How to solve : Cannot perform the operation: {convex} .* {real affine}

image

I want to use CVX to solve the problem in the first picture. Where x and y are variables and the others are constants. But CVX got it wrong. Please help me find the problem, thank you very much!

The code as follows:

`clc
clear all;
L=1;
a1=0.5;
a2=1;
b1=0.5;
b2=0.5;
cvx_begin
cvx_quiet(true)
cvx_solver mosek  
variables x y ;

% minimize a1*(-x^2+3*x+2*y^2+3*y+3.5)/(x+1)-a2*y/(x^2-2*x+y^2-8*y+20);
minimize (pow_pos(L,2)*pow_pos(1-x,2)*(3+y)+4*L*(1-x)*(1+y)+4*y+x*(1-y))*inv_pos(2*(1-y)*(1-x)*(1+L*(1-x)));
subject to
  x*a1+a2<=0;
  y*b1+b2<=0;
  x>=0;
  x<=1;
  y>=0;
  y<=1;
cvx_end`

The objective function doesn’t look convex. I will assume it is not unless you prove otherwise.

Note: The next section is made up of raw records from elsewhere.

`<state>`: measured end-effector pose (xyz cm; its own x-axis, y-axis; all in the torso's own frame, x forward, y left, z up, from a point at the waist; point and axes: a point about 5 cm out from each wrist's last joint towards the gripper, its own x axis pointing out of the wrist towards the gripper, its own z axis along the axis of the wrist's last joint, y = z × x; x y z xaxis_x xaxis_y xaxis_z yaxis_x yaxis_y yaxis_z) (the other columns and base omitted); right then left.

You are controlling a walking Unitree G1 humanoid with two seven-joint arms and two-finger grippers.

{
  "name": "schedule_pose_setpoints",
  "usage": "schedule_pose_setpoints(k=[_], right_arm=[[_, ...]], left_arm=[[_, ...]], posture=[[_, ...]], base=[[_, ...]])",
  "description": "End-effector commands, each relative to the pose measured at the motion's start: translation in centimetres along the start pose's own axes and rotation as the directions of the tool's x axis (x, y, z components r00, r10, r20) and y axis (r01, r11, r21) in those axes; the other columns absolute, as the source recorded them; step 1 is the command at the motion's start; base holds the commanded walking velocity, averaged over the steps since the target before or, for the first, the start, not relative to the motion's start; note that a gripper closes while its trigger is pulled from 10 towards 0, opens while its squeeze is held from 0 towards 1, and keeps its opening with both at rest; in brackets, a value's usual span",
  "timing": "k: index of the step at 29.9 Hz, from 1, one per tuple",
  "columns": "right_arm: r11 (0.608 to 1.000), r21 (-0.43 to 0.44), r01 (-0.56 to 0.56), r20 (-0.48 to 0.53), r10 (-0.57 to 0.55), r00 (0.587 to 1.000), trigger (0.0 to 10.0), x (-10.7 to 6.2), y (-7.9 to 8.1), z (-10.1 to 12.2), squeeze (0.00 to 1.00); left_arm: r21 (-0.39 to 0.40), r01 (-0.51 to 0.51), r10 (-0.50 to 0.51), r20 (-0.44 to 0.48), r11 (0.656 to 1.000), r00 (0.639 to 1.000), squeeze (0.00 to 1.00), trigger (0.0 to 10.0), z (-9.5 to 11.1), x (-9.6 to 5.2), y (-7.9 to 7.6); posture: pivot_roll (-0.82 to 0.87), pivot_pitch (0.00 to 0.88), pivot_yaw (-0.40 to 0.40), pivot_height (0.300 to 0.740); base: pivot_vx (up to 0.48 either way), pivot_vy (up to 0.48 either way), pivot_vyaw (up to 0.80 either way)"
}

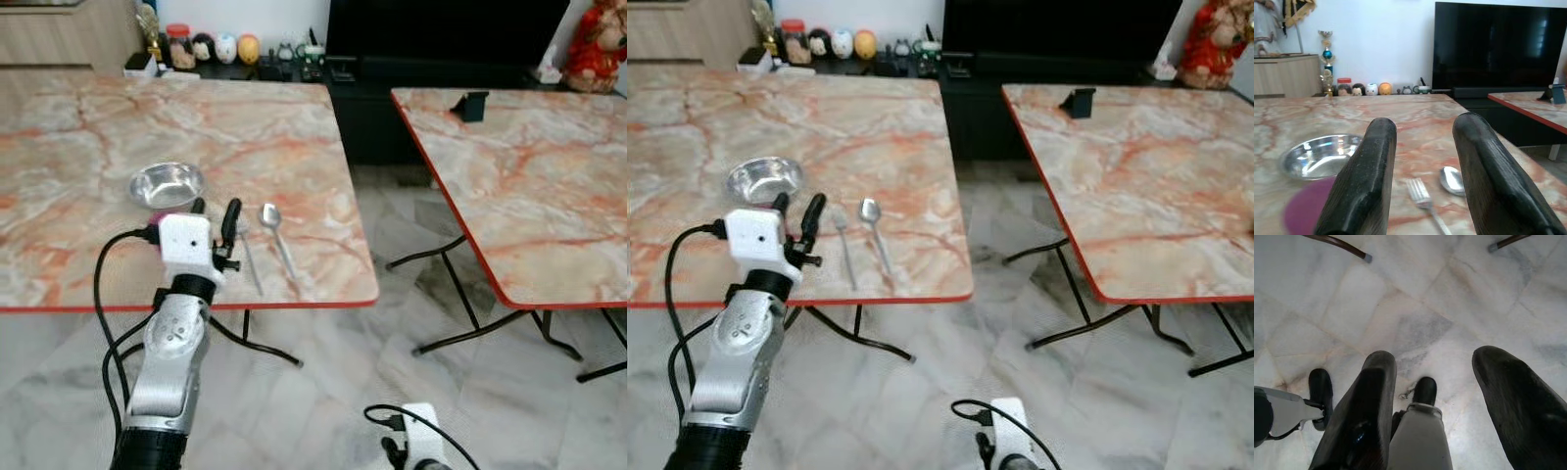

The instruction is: Setting the table

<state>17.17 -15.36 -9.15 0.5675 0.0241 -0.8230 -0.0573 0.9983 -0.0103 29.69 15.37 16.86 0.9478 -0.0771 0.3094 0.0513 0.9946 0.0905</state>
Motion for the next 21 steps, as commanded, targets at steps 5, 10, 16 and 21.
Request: schedule_pose_setpoints(k=[5, 10, 16, 21], right_arm=[[1.000, -0.006, 0.004, 0.001, -0.004, 1.000, 10.0, 0.04, -0.21, 0.21, 0.00], [1.000, -0.009, 0.003, 0.001, -0.003, 1.000, 10.0, 0.04, -0.25, 0.22, 0.00], [1.000, -0.009, 0.002, 0.002, -0.002, 1.000, 10.0, 0.04, -0.26, 0.26, 0.00], [1.000, -0.009, 0.003, 0.003, -0.003, 1.000, 10.0, 0.05, -0.26, 0.30, 0.00]], left_arm=[[-0.002, -0.001, 0.001, 0.009, 1.000, 1.000, 0.00, 10.0, 0.33, 0.21, -0.22], [-0.004, -0.004, 0.004, 0.009, 1.000, 1.000, 0.00, 10.0, 0.31, 0.18, -0.23], [-0.005, -0.008, 0.008, 0.012, 1.000, 1.000, 0.00, 10.0, 0.38, 0.21, -0.15], [-0.005, -0.009, 0.009, 0.014, 1.000, 1.000, 0.00, 10.0, 0.41, 0.27, -0.12]], posture=[[0.07, 0.000, -0.082, 0.740], [0.08, 0.000, -0.083, 0.740], [0.08, 0.000, -0.084, 0.740], [0.08, 0.000, -0.085, 0.740]], base=[[0.000, 0.340, 0.00], [0.000, 0.342, 0.00], [0.000, 0.352, 0.00], [0.000, 0.356, 0.00]])
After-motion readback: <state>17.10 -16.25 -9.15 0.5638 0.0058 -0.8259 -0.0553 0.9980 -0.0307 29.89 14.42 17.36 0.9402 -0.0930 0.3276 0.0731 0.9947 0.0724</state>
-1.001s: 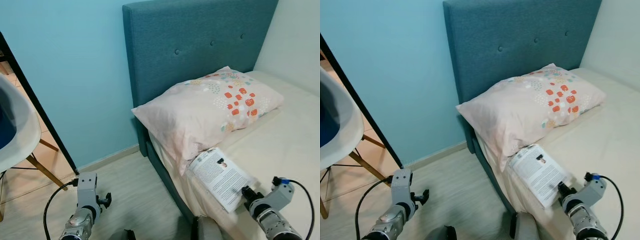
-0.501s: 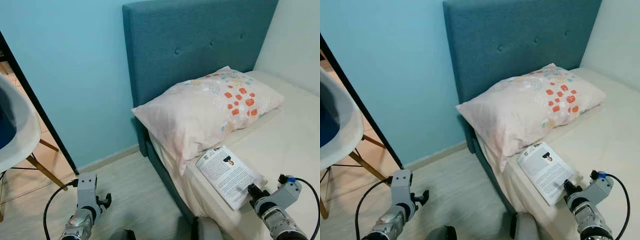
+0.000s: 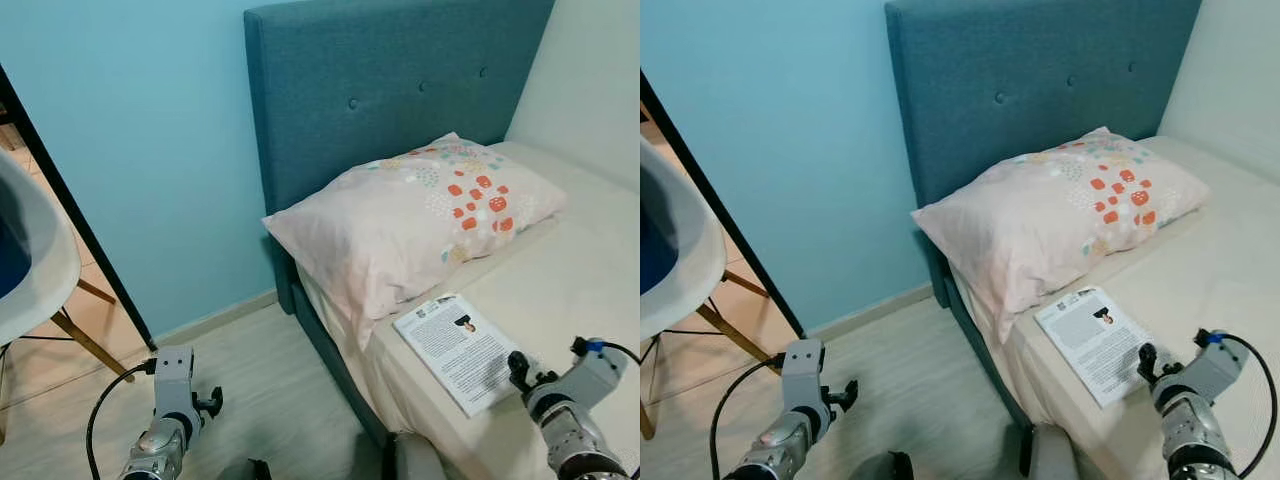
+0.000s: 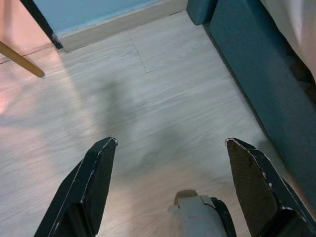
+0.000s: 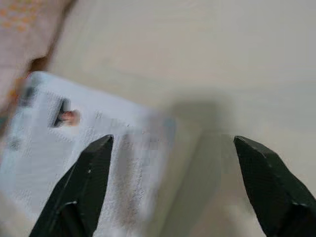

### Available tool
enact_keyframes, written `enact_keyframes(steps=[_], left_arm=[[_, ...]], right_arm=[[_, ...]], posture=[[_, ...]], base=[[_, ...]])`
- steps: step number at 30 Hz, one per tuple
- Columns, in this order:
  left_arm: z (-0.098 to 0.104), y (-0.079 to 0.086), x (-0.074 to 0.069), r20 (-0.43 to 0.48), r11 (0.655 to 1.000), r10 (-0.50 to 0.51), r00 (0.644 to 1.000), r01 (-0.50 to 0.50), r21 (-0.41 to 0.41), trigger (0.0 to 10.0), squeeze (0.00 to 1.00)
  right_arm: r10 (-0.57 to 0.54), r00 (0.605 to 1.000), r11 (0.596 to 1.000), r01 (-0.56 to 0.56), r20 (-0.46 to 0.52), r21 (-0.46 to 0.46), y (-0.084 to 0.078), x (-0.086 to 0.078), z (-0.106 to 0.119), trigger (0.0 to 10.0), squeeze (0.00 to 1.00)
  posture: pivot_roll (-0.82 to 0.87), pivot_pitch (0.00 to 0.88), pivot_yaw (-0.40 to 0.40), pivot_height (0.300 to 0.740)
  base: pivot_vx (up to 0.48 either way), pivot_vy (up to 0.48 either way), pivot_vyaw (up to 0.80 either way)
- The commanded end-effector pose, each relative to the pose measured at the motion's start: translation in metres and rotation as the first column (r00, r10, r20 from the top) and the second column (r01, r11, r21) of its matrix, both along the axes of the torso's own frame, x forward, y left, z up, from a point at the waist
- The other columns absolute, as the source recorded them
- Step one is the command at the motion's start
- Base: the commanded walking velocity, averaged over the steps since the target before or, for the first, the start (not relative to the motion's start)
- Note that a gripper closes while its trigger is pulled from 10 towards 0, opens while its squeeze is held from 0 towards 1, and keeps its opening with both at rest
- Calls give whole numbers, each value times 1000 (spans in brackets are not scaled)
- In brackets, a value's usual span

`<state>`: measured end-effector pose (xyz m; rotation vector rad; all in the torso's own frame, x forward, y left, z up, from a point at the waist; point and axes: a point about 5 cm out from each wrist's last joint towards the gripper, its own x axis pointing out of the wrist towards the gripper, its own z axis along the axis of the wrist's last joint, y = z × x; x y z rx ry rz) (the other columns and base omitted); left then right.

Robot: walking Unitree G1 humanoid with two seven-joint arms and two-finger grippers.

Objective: Clean up the room

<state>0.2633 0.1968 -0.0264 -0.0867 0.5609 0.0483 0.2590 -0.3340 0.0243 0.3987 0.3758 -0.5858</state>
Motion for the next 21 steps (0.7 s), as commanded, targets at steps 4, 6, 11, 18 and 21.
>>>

Thank you for your reply. I derive x, y to get the following formula. if0<x,y<1, the formula is >0, so the objective function is convex.

How does that show it’s convex, even over 0 <=x,y <= 1?



When L>0, 0<x<1, 0<y<1, the result of the second partial derivative of the objective function for x, y is greater than zero, and the absolute value of the Hessian matrix is also greater than zero. So the objective function is convex.

You have yet to convince me. Even if your claim is true, if the function is only convex over 0 <= x,y <= 1 rather than over its entire natural domain of -\infty \le x,y \le \infty, it is unlikely there would be a DCP compliant formulation of it.

Now it is convex when 0<x<1, 0<y<1, can I write 0<x<1, 0<y<1 into the constraint and use CVX to solve it?

If you have a DCP formulation, yes? if not, no.

As I wrote above, Even if it is convex, I think it is unlikely there would be a DCP compliant formulation of it.

You can try using YALMIP, and if after reading the tutoial there you are still in need of assistance, you can ask for help on the YALMIP google group.

Thanks for your help, Mark!

I now think it might well be convex, so I have removed the non-convex topic designation. However, I still think it unlikely there is a DCP formulation. If it is convex over the feasible region, all stationary points should be global minima, so that is good news for using a local nonlinear optimizer.